Every line of the listing below should be written out exactly, minus its images.
*** Opening of COLLECTED MATERIAL ***
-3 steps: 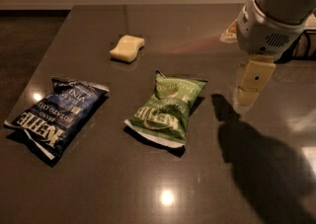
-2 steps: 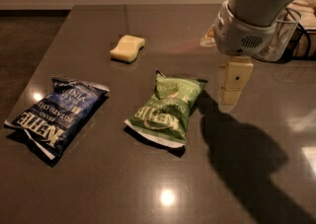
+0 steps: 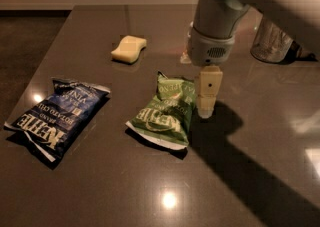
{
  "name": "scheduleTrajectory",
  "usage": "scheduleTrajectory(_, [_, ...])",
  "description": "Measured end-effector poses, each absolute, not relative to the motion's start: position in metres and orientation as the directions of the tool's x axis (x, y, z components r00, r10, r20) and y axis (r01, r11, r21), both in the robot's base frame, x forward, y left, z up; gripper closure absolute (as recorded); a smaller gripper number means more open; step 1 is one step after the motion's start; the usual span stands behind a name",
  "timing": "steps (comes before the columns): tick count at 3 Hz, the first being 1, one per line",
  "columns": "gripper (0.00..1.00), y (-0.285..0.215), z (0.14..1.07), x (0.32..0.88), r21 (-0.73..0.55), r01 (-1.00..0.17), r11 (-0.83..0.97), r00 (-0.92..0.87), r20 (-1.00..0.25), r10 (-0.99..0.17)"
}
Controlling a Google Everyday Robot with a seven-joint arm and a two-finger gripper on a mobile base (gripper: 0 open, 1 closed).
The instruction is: Pick green jalapeno chip bag
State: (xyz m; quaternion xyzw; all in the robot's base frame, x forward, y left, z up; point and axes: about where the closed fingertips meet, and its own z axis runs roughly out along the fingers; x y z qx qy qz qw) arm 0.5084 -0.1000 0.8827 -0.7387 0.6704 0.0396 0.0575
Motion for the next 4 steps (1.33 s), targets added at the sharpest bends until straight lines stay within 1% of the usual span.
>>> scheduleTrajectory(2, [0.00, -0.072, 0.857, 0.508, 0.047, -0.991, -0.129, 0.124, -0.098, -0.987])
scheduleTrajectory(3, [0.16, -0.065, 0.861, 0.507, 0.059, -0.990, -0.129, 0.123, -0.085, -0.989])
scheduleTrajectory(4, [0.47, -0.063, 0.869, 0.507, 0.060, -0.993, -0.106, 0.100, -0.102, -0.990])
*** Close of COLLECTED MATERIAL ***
ANSWER TO THE PROBLEM ::
-3 steps: 
-2 steps: 
+0 steps: 
{
  "name": "scheduleTrajectory",
  "usage": "scheduleTrajectory(_, [_, ...])",
  "description": "Measured end-effector poses, each absolute, not relative to the motion's start: position in metres and orientation as the directions of the tool's x axis (x, y, z components r00, r10, r20) and y axis (r01, r11, r21), both in the robot's base frame, x forward, y left, z up; gripper closure absolute (as recorded); a smaller gripper number means more open; step 1 is one step after the motion's start; the usual span stands behind a name",
  "timing": "steps (comes before the columns): tick count at 3 Hz, the first being 1, one per line",
  "columns": "gripper (0.00..1.00), y (-0.285..0.215), z (0.14..1.07), x (0.32..0.88), r21 (-0.73..0.55), r01 (-1.00..0.17), r11 (-0.83..0.97), r00 (-0.92..0.87), r20 (-1.00..0.25), r10 (-0.99..0.17)"
}
Controlling a Google Everyday Robot with a seven-joint arm and a two-finger gripper on a mobile base (gripper: 0 open, 1 closed).
The instruction is: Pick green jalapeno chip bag
State: (xyz m; quaternion xyzw; all in the robot's base frame, x forward, y left, z up; point and axes: about where the closed fingertips meet, and its own z axis runs roughly out along the fingers; x y z qx qy qz qw) arm 0.5084 -0.1000 0.8827 -0.7387 0.6704 0.0396 0.0575
Motion for the next 4 steps (1.33 s), targets added at the sharpest bends until straight lines stay within 1% of the usual span.
>>> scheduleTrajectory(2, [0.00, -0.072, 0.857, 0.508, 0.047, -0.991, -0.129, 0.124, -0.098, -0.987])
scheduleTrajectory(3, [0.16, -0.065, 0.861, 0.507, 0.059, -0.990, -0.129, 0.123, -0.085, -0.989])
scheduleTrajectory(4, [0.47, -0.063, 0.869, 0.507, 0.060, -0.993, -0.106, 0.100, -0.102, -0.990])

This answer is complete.